Directions:
When a line of the records below contains the string "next", copy that whole line.

────

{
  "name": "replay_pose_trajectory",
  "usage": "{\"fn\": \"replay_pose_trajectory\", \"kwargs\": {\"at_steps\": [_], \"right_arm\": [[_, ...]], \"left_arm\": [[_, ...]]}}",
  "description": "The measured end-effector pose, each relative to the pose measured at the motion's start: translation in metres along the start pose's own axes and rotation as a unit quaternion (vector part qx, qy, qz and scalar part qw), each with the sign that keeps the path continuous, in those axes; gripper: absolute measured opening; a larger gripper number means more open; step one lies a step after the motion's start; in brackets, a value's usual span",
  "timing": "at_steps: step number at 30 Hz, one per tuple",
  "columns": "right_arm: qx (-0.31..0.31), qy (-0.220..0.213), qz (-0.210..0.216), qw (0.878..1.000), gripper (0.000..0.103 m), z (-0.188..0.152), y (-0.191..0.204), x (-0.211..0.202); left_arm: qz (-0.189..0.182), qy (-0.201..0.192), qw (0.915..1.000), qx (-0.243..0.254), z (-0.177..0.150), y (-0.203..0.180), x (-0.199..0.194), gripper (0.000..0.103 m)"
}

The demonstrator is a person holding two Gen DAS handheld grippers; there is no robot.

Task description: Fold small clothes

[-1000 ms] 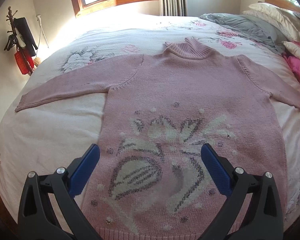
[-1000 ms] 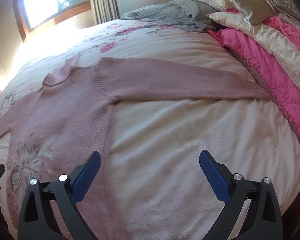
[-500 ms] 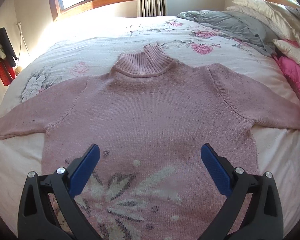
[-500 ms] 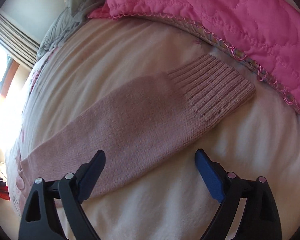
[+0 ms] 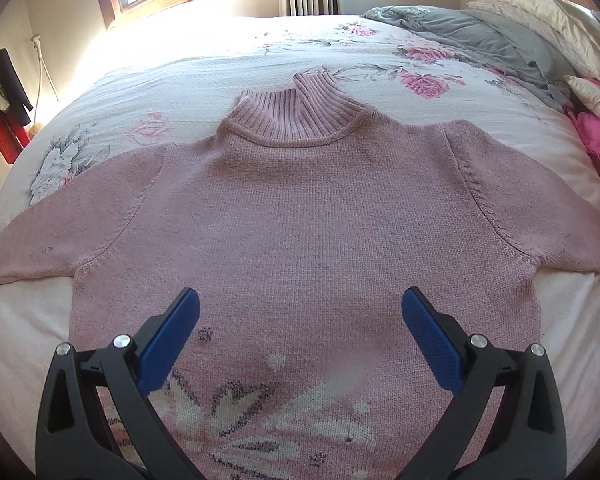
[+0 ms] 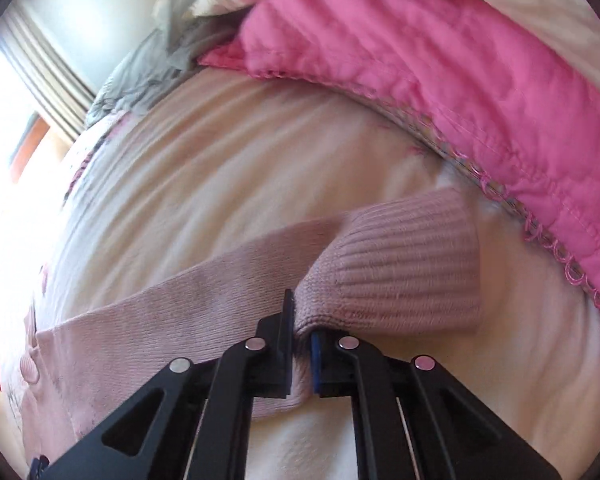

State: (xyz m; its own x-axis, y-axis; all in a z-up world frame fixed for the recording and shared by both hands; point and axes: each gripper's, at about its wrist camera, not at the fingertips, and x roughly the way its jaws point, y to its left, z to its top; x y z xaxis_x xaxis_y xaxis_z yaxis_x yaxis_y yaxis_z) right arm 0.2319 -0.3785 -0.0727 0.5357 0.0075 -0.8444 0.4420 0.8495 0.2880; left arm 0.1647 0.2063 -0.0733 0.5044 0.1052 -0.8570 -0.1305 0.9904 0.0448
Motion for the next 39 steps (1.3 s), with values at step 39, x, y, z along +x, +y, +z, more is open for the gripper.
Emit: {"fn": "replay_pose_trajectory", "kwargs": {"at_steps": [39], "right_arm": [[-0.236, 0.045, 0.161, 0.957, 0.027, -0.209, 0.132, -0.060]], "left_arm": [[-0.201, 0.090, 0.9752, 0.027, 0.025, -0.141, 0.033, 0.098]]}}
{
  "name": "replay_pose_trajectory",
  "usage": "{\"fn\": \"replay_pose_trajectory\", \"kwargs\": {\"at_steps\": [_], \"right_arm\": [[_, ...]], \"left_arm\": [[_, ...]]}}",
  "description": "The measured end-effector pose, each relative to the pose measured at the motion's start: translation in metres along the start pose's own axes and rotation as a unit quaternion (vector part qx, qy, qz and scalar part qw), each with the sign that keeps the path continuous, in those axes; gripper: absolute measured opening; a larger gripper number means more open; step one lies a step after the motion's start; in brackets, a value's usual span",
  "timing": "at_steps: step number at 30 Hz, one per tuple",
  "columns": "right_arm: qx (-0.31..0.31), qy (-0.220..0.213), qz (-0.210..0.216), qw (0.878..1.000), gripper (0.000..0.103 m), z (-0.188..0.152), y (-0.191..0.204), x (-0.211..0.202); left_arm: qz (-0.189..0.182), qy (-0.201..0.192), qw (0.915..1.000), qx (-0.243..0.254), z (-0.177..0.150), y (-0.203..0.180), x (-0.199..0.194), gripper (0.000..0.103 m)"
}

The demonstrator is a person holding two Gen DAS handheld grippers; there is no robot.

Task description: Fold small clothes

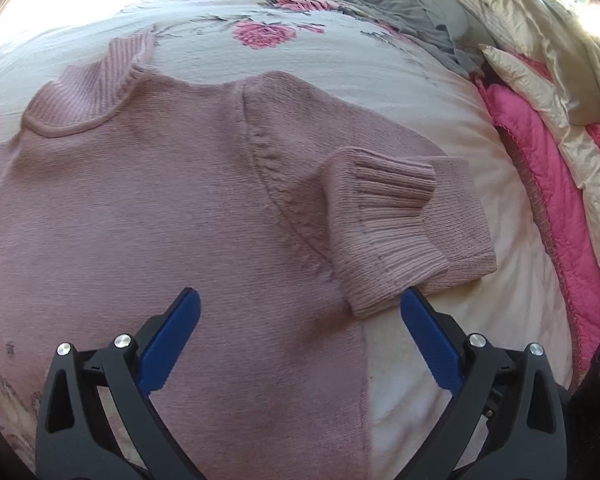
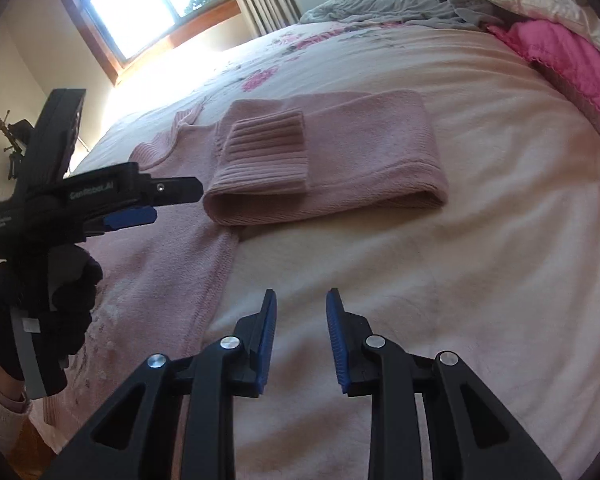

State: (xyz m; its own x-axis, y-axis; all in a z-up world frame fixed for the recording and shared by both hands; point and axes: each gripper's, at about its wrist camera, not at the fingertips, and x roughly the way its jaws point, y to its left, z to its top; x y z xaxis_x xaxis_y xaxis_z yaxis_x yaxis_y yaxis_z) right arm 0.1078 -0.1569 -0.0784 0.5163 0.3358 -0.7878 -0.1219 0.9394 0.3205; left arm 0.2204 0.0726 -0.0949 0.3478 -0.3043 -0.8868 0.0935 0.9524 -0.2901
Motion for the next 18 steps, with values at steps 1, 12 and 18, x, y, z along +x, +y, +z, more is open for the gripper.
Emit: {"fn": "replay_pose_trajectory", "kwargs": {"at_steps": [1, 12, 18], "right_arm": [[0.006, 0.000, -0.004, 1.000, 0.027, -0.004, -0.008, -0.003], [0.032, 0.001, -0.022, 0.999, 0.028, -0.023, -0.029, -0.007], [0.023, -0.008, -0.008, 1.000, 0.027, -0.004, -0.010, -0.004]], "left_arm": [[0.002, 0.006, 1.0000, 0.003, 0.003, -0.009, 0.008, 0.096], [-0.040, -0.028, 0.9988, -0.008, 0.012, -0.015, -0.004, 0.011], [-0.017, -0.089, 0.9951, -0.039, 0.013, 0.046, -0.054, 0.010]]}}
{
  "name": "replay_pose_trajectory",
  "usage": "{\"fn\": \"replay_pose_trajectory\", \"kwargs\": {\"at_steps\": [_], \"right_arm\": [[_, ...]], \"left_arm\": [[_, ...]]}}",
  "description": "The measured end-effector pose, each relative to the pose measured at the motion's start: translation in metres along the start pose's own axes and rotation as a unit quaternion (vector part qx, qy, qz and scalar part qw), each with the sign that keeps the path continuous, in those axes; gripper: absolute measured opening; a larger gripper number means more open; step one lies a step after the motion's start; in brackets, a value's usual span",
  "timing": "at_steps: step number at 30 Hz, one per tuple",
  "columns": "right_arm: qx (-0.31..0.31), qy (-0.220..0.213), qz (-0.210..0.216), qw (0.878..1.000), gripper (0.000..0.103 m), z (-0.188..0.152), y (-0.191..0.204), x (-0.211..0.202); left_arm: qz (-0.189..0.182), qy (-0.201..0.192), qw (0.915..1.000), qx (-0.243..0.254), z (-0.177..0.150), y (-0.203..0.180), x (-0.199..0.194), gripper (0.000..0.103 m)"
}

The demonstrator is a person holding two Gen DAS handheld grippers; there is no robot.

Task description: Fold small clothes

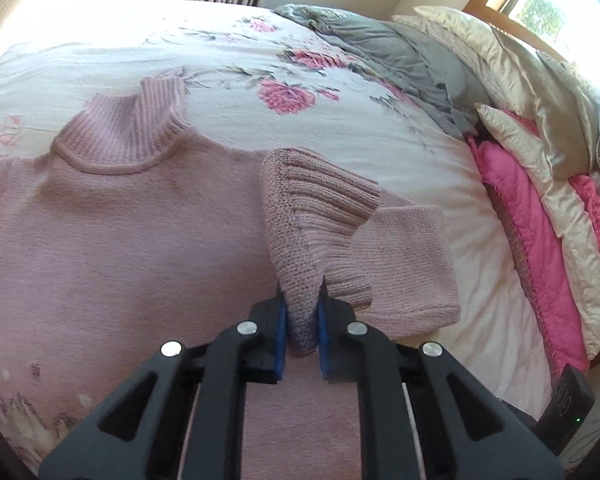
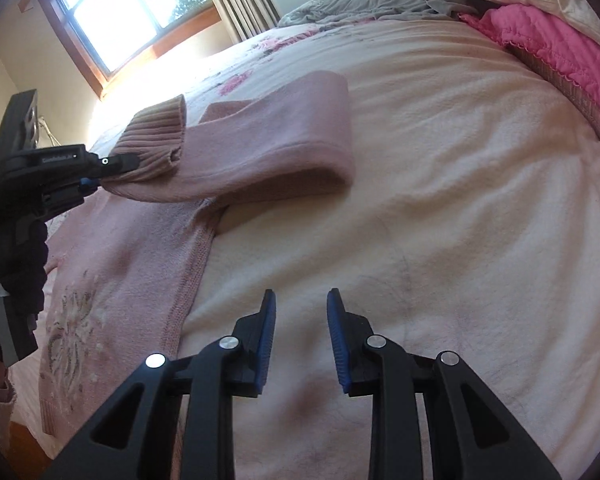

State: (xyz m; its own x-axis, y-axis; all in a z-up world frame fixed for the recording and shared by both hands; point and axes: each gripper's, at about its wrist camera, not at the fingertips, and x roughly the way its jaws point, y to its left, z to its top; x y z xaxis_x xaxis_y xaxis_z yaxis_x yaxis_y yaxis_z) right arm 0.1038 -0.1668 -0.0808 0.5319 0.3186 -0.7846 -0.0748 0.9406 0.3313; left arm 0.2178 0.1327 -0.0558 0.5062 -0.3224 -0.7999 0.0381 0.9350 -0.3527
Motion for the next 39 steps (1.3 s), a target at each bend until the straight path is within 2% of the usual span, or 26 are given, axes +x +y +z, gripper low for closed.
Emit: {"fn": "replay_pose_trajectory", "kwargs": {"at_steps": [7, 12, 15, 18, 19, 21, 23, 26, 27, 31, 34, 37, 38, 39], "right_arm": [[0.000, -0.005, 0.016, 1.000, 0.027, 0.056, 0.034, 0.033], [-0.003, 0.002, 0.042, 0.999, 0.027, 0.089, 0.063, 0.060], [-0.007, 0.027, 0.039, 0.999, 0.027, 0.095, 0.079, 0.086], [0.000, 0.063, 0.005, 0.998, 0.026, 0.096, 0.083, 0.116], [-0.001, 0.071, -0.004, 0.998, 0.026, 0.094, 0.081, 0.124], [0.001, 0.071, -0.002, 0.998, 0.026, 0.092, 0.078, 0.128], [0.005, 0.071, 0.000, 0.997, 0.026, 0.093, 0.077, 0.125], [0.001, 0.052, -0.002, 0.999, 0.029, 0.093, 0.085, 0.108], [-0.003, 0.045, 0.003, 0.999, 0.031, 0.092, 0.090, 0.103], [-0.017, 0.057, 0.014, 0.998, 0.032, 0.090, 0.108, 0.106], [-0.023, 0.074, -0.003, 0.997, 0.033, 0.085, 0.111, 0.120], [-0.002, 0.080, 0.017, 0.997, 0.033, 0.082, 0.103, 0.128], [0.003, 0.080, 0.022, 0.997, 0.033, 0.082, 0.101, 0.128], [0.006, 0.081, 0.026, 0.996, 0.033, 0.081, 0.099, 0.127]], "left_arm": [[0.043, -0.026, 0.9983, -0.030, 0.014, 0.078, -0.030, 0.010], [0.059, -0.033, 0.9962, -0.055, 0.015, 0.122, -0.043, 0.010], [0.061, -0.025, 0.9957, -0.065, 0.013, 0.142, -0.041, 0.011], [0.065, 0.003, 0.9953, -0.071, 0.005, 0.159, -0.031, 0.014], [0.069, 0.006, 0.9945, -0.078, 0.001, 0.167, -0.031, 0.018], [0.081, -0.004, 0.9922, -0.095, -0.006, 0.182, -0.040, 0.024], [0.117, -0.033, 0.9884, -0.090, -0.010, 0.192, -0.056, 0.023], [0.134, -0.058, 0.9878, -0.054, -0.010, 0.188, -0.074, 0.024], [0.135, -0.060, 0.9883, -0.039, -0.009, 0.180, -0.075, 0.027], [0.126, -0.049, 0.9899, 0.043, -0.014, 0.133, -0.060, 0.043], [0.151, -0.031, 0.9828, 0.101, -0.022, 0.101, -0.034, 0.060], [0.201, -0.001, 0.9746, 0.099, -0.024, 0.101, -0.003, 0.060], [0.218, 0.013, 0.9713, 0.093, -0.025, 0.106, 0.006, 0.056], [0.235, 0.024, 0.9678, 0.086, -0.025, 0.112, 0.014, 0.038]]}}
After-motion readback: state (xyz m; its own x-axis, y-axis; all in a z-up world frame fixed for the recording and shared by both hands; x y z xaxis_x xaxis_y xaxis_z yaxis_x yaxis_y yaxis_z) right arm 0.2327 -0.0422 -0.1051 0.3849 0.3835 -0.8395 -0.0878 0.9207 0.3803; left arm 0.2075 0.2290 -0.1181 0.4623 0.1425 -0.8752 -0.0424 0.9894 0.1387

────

Task answer:
Motion for the next 39 steps (1.3 s), with values at step 39, x, y, z along +x, +y, +z, more is open for the gripper.
Motion for the next 18 steps, with values at steps 1, 12 and 18, x, y, z along +x, +y, +z, more is open for the gripper.
Motion for the next 39 steps (1.3 s), a target at each bend until the straight path is within 2% of the usual span, or 26 are given, axes +x +y +z, gripper low for closed.

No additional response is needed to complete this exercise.